* Required action *
Provide again, from the entries below, every line from the one containing "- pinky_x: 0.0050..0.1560" through the one containing "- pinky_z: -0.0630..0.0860", exactly as written, and no other line.

Collected data entries:

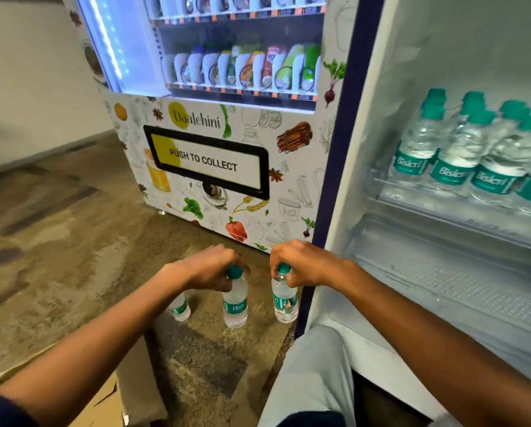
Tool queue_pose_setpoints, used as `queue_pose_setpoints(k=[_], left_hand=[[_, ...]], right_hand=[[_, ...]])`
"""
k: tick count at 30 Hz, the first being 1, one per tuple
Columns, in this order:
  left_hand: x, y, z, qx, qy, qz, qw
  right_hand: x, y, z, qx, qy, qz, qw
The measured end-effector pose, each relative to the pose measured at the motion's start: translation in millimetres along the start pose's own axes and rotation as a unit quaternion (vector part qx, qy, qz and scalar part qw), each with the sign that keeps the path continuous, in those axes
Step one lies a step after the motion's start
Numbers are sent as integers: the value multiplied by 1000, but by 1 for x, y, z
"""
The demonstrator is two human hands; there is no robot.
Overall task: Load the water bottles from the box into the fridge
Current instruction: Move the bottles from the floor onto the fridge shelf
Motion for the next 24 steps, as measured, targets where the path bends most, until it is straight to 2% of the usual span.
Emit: queue_pose_setpoints(k=[10,15,24], left_hand=[[-10,-47,75,3,84,5,996],[-18,-77,105,28,109,13,994],[-40,-152,184,59,216,56,973]], right_hand=[[55,-68,-4,4,-48,48,998],[75,-103,1,10,-31,75,997],[128,-199,26,6,38,131,991]])
Point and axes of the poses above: each hand's wrist, its own x-axis away from the middle knuckle, its own y-axis out of the palm, z = x × y, the point moved 9 cm from there along -x, towards the middle knuckle, and after that the axes turned 8 degrees about z, right-handed, at the moved point
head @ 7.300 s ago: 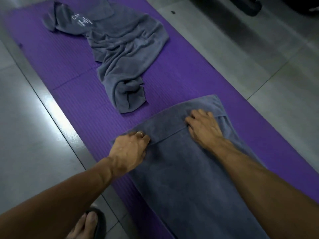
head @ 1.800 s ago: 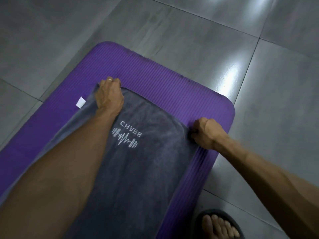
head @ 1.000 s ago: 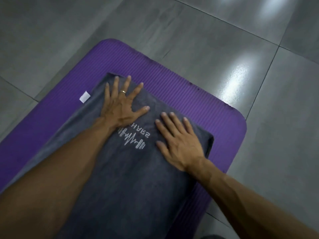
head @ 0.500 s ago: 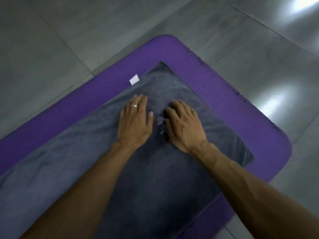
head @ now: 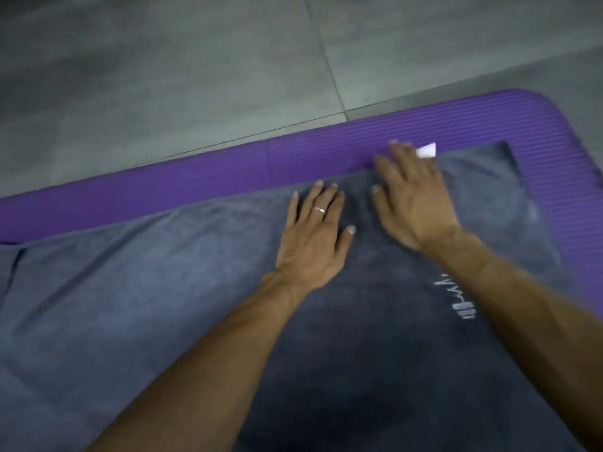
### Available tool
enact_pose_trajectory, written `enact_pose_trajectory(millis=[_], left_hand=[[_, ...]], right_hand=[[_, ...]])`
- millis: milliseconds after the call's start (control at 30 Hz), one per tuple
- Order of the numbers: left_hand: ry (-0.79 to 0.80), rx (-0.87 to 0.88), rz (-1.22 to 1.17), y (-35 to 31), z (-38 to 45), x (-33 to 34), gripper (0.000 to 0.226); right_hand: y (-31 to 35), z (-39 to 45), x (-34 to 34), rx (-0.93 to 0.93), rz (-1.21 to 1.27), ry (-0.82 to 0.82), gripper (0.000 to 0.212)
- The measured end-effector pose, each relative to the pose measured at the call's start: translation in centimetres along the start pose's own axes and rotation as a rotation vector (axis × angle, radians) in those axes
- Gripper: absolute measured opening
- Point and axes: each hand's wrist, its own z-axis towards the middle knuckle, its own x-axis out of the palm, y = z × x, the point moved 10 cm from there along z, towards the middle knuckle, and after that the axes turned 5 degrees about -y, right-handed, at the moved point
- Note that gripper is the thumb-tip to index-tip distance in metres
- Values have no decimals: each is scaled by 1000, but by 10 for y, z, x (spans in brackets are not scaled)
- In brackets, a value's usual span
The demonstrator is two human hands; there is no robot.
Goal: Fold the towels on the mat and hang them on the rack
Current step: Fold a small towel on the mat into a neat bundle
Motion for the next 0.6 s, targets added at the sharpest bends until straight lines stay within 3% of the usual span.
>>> enact_pose_trajectory(millis=[67,100,200,267,333,400,500,600], left_hand=[[-36,-151,37,35,-21,-11,69],[1,-204,52,56,-32,-11,69],[134,-194,33,108,-64,-17,70],[154,-144,58,138,-87,-37,76],[243,-90,112,154,-103,-44,81],[287,-100,169,193,-141,-62,86],[276,-279,199,276,-209,-82,91],[259,-473,165,330,-276,-79,95]], right_hand=[[56,-7,28,-264,7,160,65],[58,-4,36,-272,-24,218,68],[11,24,32,74,-176,227,69],[27,38,26,136,-222,201,73],[78,44,26,-6,-149,209,79],[172,45,37,-258,-59,224,80],[318,40,51,-568,-11,269,64],[412,27,85,-720,8,409,64]])
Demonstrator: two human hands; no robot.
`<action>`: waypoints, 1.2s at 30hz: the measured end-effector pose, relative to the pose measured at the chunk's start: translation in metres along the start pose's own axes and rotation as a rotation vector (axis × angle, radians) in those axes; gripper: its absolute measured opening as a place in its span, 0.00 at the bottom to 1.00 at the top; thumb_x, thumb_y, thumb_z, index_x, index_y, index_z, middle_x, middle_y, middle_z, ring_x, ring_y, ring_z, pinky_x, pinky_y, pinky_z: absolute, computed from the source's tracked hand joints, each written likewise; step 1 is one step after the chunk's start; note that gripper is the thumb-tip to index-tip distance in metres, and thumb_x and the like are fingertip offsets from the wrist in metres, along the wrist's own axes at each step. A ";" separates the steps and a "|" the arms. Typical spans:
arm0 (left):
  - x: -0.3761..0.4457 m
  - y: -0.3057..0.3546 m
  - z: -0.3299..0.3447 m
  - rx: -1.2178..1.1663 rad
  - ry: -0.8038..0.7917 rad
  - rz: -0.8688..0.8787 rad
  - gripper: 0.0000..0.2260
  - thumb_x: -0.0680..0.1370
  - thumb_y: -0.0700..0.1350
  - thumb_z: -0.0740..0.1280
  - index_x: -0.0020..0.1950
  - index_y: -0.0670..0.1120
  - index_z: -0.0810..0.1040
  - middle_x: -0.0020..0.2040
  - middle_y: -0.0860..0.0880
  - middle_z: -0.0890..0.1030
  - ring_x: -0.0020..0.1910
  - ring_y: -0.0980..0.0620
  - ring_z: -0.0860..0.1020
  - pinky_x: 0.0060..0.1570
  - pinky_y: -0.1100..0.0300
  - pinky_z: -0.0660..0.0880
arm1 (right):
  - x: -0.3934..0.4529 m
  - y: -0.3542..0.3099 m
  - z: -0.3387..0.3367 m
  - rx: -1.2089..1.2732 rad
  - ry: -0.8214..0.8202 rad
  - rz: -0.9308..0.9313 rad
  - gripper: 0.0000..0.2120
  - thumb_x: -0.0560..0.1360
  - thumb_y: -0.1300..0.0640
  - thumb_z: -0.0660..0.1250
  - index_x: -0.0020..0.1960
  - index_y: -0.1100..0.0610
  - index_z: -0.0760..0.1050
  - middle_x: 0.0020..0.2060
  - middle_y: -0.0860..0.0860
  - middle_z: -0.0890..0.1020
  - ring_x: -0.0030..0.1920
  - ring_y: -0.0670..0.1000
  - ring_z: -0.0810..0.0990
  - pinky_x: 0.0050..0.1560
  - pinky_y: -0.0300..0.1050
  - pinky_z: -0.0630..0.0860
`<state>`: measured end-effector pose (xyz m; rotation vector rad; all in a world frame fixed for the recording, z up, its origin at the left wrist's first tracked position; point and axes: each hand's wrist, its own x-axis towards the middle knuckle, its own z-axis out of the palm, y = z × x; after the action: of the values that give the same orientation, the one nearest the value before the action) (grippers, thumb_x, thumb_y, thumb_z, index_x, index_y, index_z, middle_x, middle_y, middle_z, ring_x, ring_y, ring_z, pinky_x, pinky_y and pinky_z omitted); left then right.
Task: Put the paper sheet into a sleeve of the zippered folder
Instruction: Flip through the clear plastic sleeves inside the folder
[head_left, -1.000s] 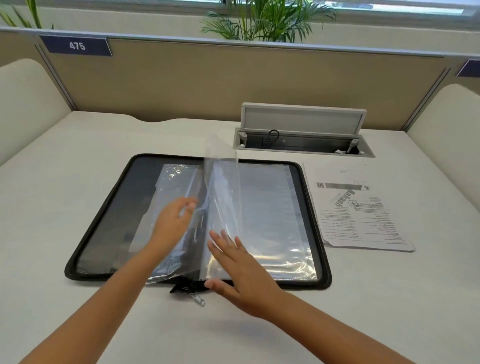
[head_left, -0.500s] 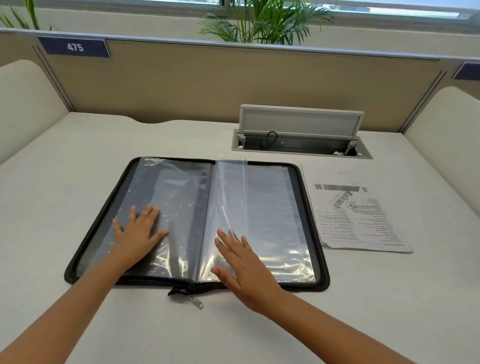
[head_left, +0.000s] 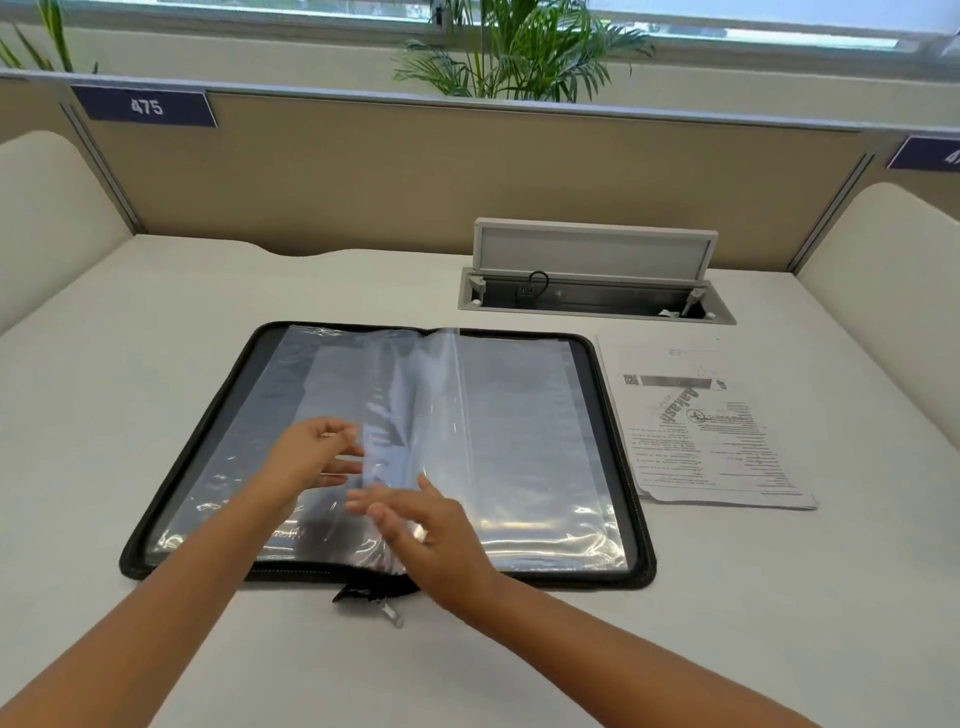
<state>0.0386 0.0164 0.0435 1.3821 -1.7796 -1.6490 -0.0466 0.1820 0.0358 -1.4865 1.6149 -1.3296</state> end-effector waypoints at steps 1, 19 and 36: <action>0.003 -0.003 -0.002 0.018 0.040 -0.006 0.09 0.78 0.40 0.62 0.56 0.39 0.75 0.41 0.44 0.81 0.31 0.53 0.82 0.40 0.57 0.74 | -0.004 0.003 -0.004 0.000 0.071 0.022 0.14 0.78 0.47 0.57 0.55 0.50 0.79 0.58 0.43 0.80 0.61 0.36 0.73 0.73 0.44 0.49; -0.006 -0.010 0.036 0.038 -0.076 -0.059 0.11 0.77 0.47 0.64 0.57 0.44 0.72 0.45 0.44 0.80 0.38 0.47 0.80 0.30 0.59 0.75 | -0.016 0.033 -0.029 -0.367 -0.097 0.234 0.32 0.73 0.34 0.45 0.74 0.46 0.55 0.75 0.43 0.53 0.75 0.43 0.47 0.73 0.41 0.40; 0.002 -0.059 -0.081 0.275 0.767 0.072 0.14 0.73 0.36 0.64 0.59 0.39 0.72 0.60 0.35 0.72 0.47 0.38 0.75 0.53 0.47 0.73 | -0.072 0.048 -0.075 -0.869 -0.160 0.668 0.57 0.47 0.23 0.19 0.74 0.38 0.40 0.71 0.59 0.29 0.73 0.65 0.34 0.73 0.55 0.39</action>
<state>0.1252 -0.0222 0.0113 1.7241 -1.5702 -0.6790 -0.1162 0.2666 0.0031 -1.2088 2.4193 -0.1152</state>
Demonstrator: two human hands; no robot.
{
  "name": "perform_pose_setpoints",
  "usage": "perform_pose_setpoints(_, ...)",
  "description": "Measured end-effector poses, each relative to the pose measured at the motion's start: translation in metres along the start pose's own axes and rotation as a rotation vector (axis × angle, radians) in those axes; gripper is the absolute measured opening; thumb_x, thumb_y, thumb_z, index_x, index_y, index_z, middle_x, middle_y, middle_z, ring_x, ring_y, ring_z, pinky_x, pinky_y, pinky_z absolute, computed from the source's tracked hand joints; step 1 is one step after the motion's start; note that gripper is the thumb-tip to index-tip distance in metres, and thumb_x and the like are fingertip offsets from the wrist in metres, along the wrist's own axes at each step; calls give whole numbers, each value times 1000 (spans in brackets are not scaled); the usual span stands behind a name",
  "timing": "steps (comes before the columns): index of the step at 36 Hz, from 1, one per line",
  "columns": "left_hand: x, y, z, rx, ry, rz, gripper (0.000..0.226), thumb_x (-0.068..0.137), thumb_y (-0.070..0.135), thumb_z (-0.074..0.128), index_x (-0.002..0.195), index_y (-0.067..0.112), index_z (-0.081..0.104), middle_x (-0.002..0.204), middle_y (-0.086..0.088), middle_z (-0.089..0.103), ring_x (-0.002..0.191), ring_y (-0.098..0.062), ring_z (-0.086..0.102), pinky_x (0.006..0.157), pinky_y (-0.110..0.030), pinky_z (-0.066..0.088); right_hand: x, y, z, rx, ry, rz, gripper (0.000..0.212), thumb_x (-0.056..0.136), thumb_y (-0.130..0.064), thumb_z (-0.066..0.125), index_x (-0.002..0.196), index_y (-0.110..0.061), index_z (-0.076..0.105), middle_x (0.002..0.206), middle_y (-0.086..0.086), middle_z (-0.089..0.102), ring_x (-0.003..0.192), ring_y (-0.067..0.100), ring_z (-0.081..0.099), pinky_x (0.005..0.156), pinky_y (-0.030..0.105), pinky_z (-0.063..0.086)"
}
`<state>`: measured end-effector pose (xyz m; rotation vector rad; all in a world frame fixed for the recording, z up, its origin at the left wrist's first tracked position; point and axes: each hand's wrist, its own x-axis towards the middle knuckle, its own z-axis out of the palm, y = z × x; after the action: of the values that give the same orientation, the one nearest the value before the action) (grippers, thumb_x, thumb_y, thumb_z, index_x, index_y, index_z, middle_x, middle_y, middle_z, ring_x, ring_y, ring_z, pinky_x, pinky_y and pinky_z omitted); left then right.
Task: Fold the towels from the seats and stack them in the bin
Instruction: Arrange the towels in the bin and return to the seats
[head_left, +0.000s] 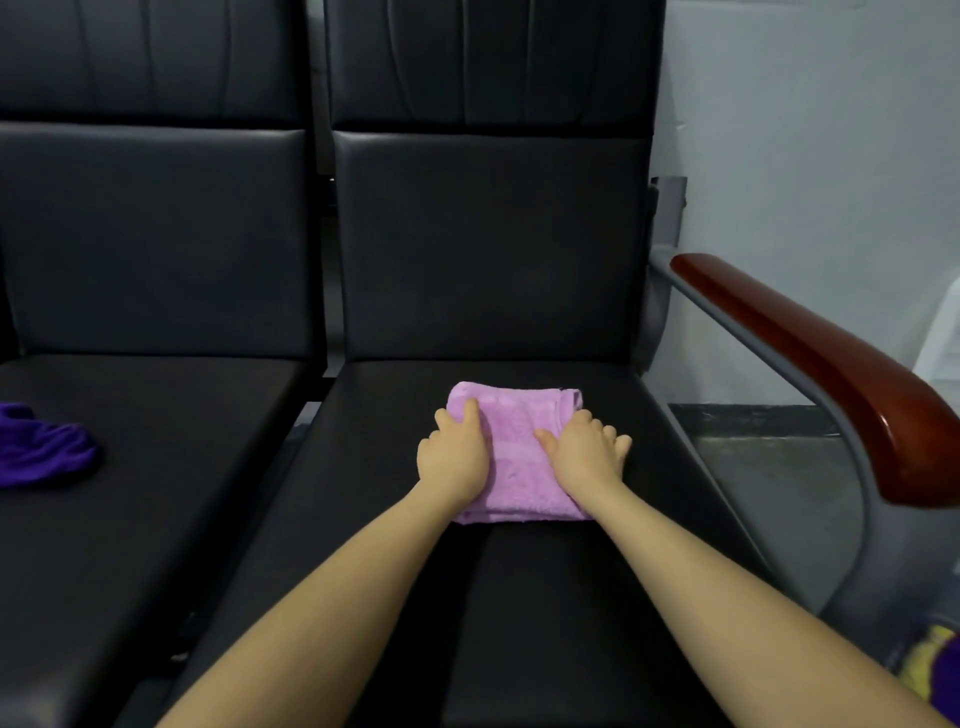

* Finished task *
  - pinky_x: 0.0050..0.1560
  - pinky_y: -0.0300..0.1050
  - pinky_z: -0.0630..0.0860

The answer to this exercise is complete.